Albert Einstein had this to say about the arms race of the fifties: "The unleashed power of the atom has changed everything save our modes of thinking, and we thus drift toward unparalleled catastrophes..." The United States and the Soviet Union together have already stockpiled nuclear weapons with the force of ten tons of TNT for every man, woman and child on earth. But apparently that's not enough...In this bicentennial year, we must reeducate ourselves to the American dream. Ideas are powerful in the evolution of the human family.  We will not strengthen democracy by the power of our weapons but by the example we set here at home of a vital democracy.

Graduation is not the end of learning. Learning goes on daily or one stagnates. As you go through life you will have to make, at times, decisive decisions, under strain, which will affect your future and your character. . .

Success, more often than not, depends on the fulfillment of one's maximum potential, rather than on competition with one another. If one is trustworthy, if one's word is one's bond, he or she will have stature.
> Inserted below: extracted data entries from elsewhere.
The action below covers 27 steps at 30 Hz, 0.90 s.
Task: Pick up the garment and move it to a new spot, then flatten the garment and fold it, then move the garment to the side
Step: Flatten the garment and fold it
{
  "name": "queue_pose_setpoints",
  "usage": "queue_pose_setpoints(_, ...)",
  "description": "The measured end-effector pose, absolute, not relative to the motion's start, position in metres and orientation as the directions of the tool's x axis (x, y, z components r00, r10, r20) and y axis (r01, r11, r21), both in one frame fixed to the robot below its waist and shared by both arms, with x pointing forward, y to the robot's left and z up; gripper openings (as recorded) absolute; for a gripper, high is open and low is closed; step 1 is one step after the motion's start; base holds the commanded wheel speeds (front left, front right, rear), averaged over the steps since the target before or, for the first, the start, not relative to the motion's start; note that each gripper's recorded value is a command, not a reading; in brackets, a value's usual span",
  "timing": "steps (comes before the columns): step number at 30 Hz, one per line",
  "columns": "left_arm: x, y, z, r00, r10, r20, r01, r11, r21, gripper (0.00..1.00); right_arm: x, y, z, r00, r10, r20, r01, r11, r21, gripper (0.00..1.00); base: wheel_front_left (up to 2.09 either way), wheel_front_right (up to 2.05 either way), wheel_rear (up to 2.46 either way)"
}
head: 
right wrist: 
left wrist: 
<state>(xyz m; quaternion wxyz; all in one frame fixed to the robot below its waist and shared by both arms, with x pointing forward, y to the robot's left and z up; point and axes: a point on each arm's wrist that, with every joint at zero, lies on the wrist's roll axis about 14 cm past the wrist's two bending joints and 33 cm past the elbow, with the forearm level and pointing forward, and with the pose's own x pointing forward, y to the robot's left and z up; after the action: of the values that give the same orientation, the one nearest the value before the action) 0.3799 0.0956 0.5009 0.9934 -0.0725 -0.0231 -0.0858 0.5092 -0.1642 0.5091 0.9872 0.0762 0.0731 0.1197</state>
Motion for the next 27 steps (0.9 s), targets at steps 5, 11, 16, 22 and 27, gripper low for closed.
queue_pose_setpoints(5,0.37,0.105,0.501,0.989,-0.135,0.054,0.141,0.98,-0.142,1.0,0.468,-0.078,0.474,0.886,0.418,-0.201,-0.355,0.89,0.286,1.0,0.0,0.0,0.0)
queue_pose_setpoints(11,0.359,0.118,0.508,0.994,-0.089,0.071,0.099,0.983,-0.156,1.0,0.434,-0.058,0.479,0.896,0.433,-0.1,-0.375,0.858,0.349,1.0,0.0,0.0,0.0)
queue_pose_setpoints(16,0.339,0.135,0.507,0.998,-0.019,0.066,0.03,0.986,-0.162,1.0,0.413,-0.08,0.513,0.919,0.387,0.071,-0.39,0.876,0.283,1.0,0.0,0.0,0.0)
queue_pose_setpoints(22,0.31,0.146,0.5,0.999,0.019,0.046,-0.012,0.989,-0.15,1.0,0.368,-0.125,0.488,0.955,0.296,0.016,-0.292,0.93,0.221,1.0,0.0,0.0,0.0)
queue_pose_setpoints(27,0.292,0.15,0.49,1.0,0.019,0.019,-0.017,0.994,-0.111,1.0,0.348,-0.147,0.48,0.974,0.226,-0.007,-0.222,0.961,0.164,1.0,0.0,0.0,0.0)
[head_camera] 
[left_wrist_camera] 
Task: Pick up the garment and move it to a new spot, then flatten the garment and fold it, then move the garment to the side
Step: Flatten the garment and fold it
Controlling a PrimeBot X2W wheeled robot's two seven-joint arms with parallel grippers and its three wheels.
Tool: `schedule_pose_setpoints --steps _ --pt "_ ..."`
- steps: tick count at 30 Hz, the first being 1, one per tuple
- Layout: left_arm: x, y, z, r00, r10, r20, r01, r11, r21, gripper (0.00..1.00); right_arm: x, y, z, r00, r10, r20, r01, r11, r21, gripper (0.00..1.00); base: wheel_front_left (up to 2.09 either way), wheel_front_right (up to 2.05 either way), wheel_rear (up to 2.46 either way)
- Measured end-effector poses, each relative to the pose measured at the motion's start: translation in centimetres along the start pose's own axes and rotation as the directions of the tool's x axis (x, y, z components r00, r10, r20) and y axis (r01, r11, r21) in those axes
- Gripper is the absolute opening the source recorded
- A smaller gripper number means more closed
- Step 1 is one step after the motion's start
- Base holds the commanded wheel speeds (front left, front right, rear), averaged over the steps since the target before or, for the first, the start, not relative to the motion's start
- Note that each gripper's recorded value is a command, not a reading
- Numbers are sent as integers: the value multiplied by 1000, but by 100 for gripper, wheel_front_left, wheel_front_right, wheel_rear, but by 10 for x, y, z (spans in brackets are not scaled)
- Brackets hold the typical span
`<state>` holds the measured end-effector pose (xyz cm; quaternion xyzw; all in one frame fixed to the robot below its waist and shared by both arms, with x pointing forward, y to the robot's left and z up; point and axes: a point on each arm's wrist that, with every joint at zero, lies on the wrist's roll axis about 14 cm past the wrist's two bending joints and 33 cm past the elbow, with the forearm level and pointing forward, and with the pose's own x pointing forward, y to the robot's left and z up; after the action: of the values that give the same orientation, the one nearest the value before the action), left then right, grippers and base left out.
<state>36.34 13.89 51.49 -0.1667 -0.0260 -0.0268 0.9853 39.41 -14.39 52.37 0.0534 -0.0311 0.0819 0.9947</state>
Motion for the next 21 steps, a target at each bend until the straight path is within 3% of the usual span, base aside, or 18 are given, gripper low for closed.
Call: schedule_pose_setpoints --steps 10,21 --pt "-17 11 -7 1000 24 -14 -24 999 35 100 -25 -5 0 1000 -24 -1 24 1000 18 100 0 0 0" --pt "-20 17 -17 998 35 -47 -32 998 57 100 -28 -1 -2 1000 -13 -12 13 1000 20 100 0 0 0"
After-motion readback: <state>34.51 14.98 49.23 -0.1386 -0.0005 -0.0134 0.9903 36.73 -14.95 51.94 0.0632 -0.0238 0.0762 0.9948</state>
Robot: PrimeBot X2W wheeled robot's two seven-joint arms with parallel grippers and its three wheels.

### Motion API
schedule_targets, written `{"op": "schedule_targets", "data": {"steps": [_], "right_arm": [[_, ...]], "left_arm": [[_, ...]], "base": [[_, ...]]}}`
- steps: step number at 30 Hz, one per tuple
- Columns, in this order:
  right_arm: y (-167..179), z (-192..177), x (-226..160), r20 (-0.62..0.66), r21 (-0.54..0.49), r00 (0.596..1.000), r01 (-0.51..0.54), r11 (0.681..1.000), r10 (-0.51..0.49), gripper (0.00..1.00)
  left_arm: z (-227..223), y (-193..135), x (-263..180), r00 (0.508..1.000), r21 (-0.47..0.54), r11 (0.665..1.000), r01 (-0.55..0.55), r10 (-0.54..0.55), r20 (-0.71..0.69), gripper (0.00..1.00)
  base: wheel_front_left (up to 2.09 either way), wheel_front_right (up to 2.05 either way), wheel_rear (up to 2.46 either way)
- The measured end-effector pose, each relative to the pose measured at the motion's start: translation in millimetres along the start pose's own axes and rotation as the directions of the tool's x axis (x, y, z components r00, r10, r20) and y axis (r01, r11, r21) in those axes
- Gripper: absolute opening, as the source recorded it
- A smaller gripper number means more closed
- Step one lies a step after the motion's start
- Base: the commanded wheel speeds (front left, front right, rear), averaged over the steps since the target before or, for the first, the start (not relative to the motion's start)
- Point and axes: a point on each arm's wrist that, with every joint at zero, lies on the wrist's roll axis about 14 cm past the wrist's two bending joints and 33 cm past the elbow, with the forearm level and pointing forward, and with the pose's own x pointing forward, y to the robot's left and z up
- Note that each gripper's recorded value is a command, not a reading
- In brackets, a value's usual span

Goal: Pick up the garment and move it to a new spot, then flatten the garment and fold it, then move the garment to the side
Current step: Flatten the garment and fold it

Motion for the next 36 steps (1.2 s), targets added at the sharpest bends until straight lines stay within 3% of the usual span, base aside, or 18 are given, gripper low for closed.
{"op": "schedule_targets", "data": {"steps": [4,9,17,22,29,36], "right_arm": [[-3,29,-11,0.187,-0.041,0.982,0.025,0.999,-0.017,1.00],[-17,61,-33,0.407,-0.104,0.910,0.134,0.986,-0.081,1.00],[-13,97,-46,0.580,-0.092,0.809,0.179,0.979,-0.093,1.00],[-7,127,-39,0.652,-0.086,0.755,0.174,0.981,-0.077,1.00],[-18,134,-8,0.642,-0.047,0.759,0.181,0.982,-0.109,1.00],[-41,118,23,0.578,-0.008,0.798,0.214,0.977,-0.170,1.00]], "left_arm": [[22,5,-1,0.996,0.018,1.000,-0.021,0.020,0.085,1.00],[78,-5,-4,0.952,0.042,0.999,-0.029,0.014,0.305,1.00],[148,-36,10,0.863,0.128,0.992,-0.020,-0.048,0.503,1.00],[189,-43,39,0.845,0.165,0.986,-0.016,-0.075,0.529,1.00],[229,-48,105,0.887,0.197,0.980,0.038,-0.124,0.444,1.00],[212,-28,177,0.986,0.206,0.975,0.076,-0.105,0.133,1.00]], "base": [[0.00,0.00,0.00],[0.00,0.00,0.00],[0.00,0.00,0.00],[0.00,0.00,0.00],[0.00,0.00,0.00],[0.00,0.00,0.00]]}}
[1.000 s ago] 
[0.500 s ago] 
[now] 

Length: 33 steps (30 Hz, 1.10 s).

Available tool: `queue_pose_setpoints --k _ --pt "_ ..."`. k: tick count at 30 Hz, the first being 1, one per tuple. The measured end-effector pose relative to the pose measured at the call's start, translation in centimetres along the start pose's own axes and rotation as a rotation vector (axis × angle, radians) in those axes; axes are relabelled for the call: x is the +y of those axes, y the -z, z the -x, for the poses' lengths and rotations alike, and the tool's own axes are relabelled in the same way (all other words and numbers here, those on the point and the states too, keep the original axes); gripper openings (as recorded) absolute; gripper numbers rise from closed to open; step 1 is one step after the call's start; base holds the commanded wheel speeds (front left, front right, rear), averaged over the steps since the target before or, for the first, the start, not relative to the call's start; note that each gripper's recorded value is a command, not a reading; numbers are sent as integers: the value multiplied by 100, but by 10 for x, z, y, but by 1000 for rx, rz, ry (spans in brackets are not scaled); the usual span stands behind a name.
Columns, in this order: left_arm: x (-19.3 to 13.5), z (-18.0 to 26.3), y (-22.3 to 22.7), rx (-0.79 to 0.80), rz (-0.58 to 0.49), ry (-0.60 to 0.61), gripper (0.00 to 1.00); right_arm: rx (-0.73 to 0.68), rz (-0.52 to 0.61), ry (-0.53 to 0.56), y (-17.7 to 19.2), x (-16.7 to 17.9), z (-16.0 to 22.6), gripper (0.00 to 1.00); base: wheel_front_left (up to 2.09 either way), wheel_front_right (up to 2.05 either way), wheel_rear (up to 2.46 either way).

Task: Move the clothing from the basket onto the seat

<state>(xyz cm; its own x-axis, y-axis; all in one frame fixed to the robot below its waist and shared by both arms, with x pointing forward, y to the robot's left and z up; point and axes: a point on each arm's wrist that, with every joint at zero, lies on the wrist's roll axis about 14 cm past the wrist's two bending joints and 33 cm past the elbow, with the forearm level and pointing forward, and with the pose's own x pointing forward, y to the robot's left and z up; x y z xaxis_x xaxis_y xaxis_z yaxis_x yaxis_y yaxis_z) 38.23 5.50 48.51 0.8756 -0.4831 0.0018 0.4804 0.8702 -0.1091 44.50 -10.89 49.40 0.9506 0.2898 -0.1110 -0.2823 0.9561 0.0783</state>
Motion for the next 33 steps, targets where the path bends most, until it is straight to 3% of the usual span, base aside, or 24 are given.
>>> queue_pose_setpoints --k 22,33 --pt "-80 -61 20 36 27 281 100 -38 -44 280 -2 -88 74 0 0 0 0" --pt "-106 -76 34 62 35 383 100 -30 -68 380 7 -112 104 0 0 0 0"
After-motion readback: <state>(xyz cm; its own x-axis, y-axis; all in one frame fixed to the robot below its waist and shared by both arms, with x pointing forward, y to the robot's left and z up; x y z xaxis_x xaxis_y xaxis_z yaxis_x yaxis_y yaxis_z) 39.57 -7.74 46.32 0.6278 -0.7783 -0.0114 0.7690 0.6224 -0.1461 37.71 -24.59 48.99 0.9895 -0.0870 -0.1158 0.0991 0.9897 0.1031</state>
It is so with a nation.

Character isn't inherited. One builds it daily by the way one thinks and acts, thought by thought, action by action. If one lets fear or hate or anger take possession of the mind, they become self-forged chains. The challenge to us all is to stay alive in life, to remain open, receiving, responding to nature, friends, passersby; to learn the art of love, of giving one's self, and asking nothing in return.